I smile at that. I don’t pretend to understand. I just listen and hope that’s enough.
“I don’t know if you’ve been to the gallery enough, but the floors creak in one particular place right at the entrance, and no one’s ever fixed it.”
“I hadn’t notice.”
“I used to hate it,” she says, swirling the last of her rosé, “but now… I don’t know. It’s part of the rhythm. A kind of welcome. Nothing has to be perfect to have value, right?”
I just stare at her. I want to tell her she just described me or who I want to become, but I can’t bring myself to.
The waitress brings our food—stuffed squash blossoms for her, herb-crusted lamb for me. It’s simple. Nothing plated for Instagram. Just nourishment made by someone who gives a damn.
Like this place.
Like her.
We eat. We laugh. We fall quiet again. Even in the silence, I feel something shifting. I’m not trying to impress her. I’m just with her, and maybe, just maybe, that’s the thing she needed most.
And slowly, I realize I don’t want to fix anything anymore. I want to witness, to ear, to be present.
Even when we touch now—if we touch—it’s fleeting and hesitant. A brush of fingers. A shared laugh that leans us closer than we meant to be. And sometimes, when the silence settles just right, I see it in her eyes that she’s starting to think that maybe this time will be different. Maybe I won’t break her again. Maybe love and power don’t have to compete.
But even as we walk toward something new, the cracks remain. She still flinches when I hesitate.
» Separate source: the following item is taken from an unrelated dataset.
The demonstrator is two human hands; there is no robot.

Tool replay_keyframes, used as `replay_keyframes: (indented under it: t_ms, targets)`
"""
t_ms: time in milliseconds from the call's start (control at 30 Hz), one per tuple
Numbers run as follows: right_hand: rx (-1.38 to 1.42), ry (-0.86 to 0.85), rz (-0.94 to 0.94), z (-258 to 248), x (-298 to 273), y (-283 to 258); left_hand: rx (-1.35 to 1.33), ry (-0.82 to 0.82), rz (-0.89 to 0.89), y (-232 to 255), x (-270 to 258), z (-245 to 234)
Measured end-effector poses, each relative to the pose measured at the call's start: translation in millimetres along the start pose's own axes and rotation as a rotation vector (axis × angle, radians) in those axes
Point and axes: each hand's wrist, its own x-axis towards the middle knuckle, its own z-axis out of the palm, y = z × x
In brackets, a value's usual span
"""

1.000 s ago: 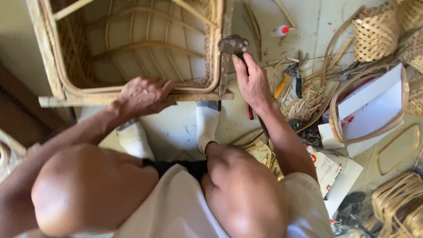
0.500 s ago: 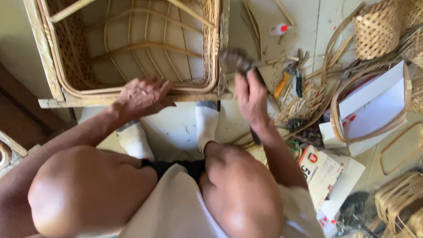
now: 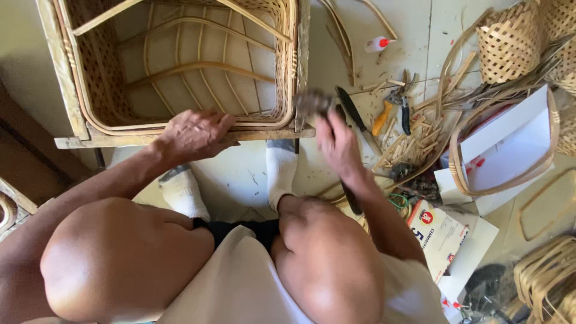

I still overthink every word before I say it.
There are no guarantees, only effort and the quiet promise I make to myself every morning not to win her but to love her without conditions and without control. She’s not another deal. She’s the reason I stopped chasing them.
And if I can keep showing her that, if I can keep choosing us even when it’s messy, uncertain, and unsteady, then maybe we won’t need to name what this is.
Maybe we’ll just become it together.
So despite the ups and downs with my business, I’m doing my damndest to do right by her.